EML4-ALK is a genetic mutation representing the fusion of the echinoderm
microtubule-associated protein-like 4 (EML4) and ALK
estimated that 2-7% of patients with NSCLC have EML4-ALK mutations, representing about 10,000
patients in the United States alone. Patients
expressing EML4-ALK mutations are resistant to treatment with currently available growth factor
receptor inhibitors (ie. Tarceva®, erlotinib), however, it has been shown in clinical trials
that treatment with crizotinib (an ALK inhibitor) has improved response rates to nearly 60% of
patients, compared to ~10% of patients treated with second line chemotherapy.
One of the challenges facing practitioners had been that no standard
FDA-approved test for detecting EML4-ALK mutations was available per the NCCN guidelines for
NSCLC. Now with the new FDA approval of the Vysis
ALK Break Apart FISH Probe kit as a companion test, providers will now have a gold-standard tool to
use in determining patient qualification for this new medication.
One of the issues that will certainly arise is the cost of targeted
therapies. It is estimated that treatment with Xalkori
will cost roughly $9600/month. This is far out
of the financial reach of the vast majority of patients, although Pfizer is currently offering a
patient assistance program for uninsured or underinsured patients which may help a greater number
of patients have access to the drug. The high cost
associated with this new drug is not unique, either.

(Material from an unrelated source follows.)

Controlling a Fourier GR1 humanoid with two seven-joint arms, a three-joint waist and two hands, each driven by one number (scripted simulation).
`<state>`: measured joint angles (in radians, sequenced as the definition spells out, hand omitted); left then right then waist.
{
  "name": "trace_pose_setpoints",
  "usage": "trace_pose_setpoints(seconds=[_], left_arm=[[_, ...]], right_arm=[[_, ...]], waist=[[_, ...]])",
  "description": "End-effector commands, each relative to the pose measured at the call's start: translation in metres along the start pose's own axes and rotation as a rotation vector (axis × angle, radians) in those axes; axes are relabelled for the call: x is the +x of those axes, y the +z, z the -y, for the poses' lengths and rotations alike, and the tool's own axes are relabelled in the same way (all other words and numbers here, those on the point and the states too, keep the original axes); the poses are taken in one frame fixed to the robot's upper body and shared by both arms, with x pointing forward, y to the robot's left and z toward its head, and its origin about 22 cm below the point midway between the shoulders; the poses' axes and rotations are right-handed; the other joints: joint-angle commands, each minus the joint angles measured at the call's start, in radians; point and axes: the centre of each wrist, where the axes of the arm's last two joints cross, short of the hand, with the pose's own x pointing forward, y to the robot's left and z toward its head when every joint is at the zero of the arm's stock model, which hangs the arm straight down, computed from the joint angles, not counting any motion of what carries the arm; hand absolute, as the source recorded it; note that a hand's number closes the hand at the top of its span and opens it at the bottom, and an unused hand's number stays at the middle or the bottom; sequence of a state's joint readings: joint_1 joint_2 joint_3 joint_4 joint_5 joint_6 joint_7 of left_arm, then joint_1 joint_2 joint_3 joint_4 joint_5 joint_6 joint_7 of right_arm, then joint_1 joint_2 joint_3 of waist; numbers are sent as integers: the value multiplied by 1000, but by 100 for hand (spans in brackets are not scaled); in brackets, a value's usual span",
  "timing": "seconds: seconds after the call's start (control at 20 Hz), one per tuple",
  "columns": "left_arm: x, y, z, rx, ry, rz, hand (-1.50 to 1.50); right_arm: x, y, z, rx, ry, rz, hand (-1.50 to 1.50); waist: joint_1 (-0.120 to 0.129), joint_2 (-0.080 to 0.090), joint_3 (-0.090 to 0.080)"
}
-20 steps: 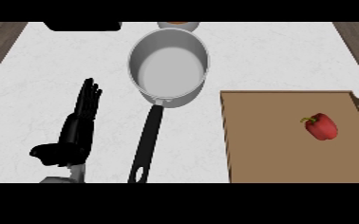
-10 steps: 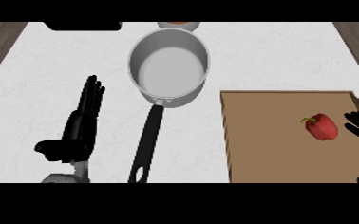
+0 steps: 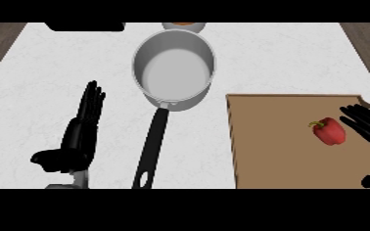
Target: Pick the bell pepper from the tray and place it in the pot
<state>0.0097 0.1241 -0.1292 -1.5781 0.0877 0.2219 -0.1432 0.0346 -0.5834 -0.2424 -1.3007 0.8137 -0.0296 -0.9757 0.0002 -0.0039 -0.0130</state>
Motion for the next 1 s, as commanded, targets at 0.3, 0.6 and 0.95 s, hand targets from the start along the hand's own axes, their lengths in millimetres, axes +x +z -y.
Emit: trace_pose_setpoints(seconds=[0.3, 0.6, 0.95], left_arm=[[18, -2, 11, -8, -4, -14, 0], [0, 3, 12, -14, 9, -1, 0], [-2, -9, 28, 2, 1, 2, 0]], right_arm=[[15, -25, -34, -7, -27, 13, -150], [-1, -43, -30, -196, 38, 73, 150], [-10, -41, -18, -224, 72, 110, 150]], waist=[[1, 3, 13], [7, 5, 14], [1, 6, 14]])
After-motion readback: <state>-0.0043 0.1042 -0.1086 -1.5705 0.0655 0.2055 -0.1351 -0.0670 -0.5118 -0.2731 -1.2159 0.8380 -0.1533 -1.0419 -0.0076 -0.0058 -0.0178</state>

The previously mentioned Zelboraf comes with its own steep price tag of $56,400 for a
6-month course of treatment. Even considering
planned patient assistance programs, it is clear that these new, innovative genomic-based targeted
therapies will come at a significant cost, making accessibility to the general population limited
at best. While these therapies surely represent
advances in our understanding of the role of genomics in providing patient-specific therapy, only
time will tell if the benefits will outweigh the costs enough to continue advancing medicine in
1. FDA news release. FDA Approves Xalkori with companion diagnostic for a type of
late-stage lung cancer. Found at: http://www.fda.gov/NewsEvents/Newsroom/PressAnnouncements/ucm269856.htm#.TlzssAv9VpM.email. Accessed 30 August 2011.
2. NCCN Clinical Practice
Guidelines in Oncology: Non-Small-Cell Lung
Cancer. Found at:
http://www.nccn.org/professionals/physician_gls/pdf/nscl.pdf. Accessed 30 August 2011.
3. Kwak E, et al. Anaplastic Lymphoma Kinase Inhibition in Non-Small-Cell Lung
Cancer. NEJM; 363:1693-1703. 28 October 2010. Found at: http://www.nejm.org/doi/full/10.1056/NEJMoa1006448. Accessed 30 August 2011.
4. ALK Inhibitor Xalkori
FDA-Approved: New Era, with New Challenges. Global Resource for Advancing Cancer Education. Found at: http://cancergrace.org/lung/2011/08/27/alk-inhibitor-xalkori-crizotinib-fda-approved-new-era-with-new-challenges/.
Accessed 30 August 2011.
5. US FDA approves Roche skin
cancer drug Zelboraf. Thomson Reuters. Found at: http://www.reuters.com/article/2011/08/17/roche-zelboraf-idUSN1E77G0BW20110817. Accessed 30 August 2011.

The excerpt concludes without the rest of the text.